Cystic fibrosis drugs to be available on NHS in England within 30 days

Every patient in England with cystic fibrosis who could benefit from one of the new precision drugs that target certain mutations underlying the condition will have access to them within 30 days, NHS England has said after striking a deal with the US manufacturer Vertex Pharmaceuticals.

NHS England has been trying to secure access to Orkambi (a combination of lumacaftor and ivacaftor), Symkevi (tezacaftor and ivacaftor), and Kalydeco (ivacaftor) for more than 18 months. Pressure mounted last month after the Scottish government negotiated a confidential discount with Vertex to make Orkambi available to 400 patients.1

Vertex had wanted £105 000 (€123 000; $138 000) per patient for Orkambi. Last July it rejected what NHS England said was a “fair and final offer” of around £500m over five years for all of the company’s approved drugs and any future drugs.2

At the time the company argued that it couldn’t accept the offer—which amounted to around £10 000 a year per patient—because other countries would demand the same deal, which would not allow it to develop the next generation of drugs to treat cystic fibrosis.

Details of how much NHS England will pay for the drugs has not been disclosed, although the chief executive, Simon Stevens, described the deal as “good for our patients and fair to British taxpayers.” He said that Vertex had agreed to submit its full portfolio of drugs (including, in due course, its new triple therapy) to the National Institute for Health and Care Excellence for appraisal.

The UK has around 8200 people with cystic fibrosis, of whom 4387 would be eligible for treatment because of the latest announcement. A new triple therapy, Trikafta (elexacaftor/tezacaftor/ivacaftor), which is expected to be licensed next year, could benefit 90% of people with cystic fibrosis, said David Ramsden, chief executive at the Cystic Fibrosis Trust.

In 2016 NICE rejected Orkambi for use in the NHS, saying that while it reduced admissions to hospital and use of antibiotics among people with cystic fibrosis, the short term benefits to lung function were modest and the long term benefits uncertain.3

At the time the Cystic Fibrosis Trust argued that, in the two years since NICE had conducted its appraisal, new data showed that Orkambi almost halves the rate of decline in lung function in people with the disease over two years.

Protest at lack of access to the drug led to a debate in parliament last March after an online petition gathered more than 100 000 signatures in just 10 days. Sixty MPs attended the debate, many of whom spoke passionately about constituents desperate to get the treatment.4 Many also criticised NICE’s appraisal processes for concentrating on price and ignoring the ethics of denying someone the chance of a better life.

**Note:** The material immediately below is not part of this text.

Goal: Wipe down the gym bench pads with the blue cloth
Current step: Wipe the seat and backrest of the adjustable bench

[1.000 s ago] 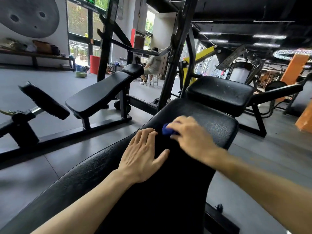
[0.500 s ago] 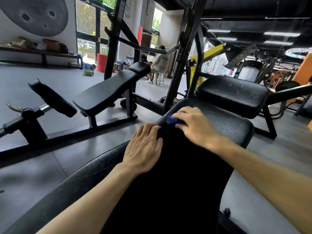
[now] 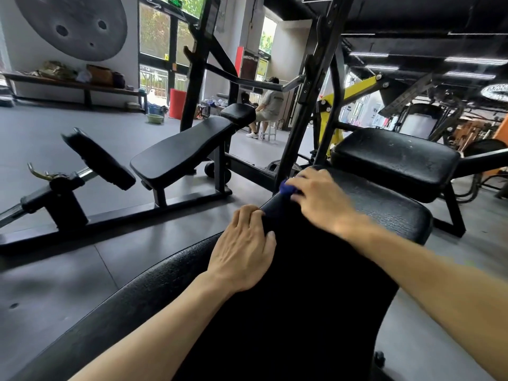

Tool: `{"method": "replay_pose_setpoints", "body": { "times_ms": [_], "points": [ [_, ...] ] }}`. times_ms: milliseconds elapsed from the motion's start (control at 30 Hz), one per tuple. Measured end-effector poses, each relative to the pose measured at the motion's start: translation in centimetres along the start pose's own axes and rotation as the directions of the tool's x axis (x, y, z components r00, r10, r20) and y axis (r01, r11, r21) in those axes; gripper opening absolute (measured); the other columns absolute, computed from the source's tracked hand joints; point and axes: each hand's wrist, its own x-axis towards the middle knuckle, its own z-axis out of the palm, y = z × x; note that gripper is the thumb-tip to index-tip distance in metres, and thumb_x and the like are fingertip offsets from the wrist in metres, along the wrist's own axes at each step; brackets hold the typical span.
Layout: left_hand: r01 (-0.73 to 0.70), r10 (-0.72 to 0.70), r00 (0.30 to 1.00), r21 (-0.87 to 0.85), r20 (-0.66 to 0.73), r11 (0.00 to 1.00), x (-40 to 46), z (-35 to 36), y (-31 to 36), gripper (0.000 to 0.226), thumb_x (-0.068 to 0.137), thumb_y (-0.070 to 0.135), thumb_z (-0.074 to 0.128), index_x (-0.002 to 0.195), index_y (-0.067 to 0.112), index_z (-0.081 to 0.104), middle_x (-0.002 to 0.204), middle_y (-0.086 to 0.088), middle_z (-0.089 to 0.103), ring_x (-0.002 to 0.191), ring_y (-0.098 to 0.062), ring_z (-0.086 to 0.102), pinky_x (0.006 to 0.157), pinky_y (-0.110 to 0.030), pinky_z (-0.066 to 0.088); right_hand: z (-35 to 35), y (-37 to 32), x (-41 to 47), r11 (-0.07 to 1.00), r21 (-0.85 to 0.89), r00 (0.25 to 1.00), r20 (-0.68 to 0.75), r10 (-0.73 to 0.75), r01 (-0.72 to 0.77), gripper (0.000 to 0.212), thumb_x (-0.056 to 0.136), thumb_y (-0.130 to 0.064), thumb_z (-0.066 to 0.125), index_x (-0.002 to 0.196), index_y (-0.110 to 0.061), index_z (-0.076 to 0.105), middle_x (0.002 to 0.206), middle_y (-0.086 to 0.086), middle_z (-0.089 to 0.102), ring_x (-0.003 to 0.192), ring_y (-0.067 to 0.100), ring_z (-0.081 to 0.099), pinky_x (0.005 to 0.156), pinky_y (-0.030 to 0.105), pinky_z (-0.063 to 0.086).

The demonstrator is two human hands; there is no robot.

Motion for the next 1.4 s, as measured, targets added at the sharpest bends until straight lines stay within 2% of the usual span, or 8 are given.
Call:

Sarah Wollaston, the Liberal Democrat MP for Totnes and chair of the health and social care select committee, described the news of the deal as “wonderful.” Her committee has been holding an inquiry into the availability of Orkambi and been pushing for a resolution in negotiations over access on the NHS.

Announcing the deal, Stevens said, “The UK has the second highest prevalence of cystic fibrosis of any country in the world, so today is an important and long hoped for moment for children and adults living with cystic fibrosis.

“That fact also means that any drug company wanting to succeed commercially in this field needs to work constructively with the NHS.”

In a letter to Wollaston, Stevens said that the NICE appraisal was expected to conclude by September 2021. He said, “The company has also agreed a flexible contractual mechanism which means that in all circumstances these three medicines will continue to be available following completion of the NICE appraisal.”

Stevens also said that Vertex had agreed to make the drugs available in Wales and Northern Ireland under the same terms as for England.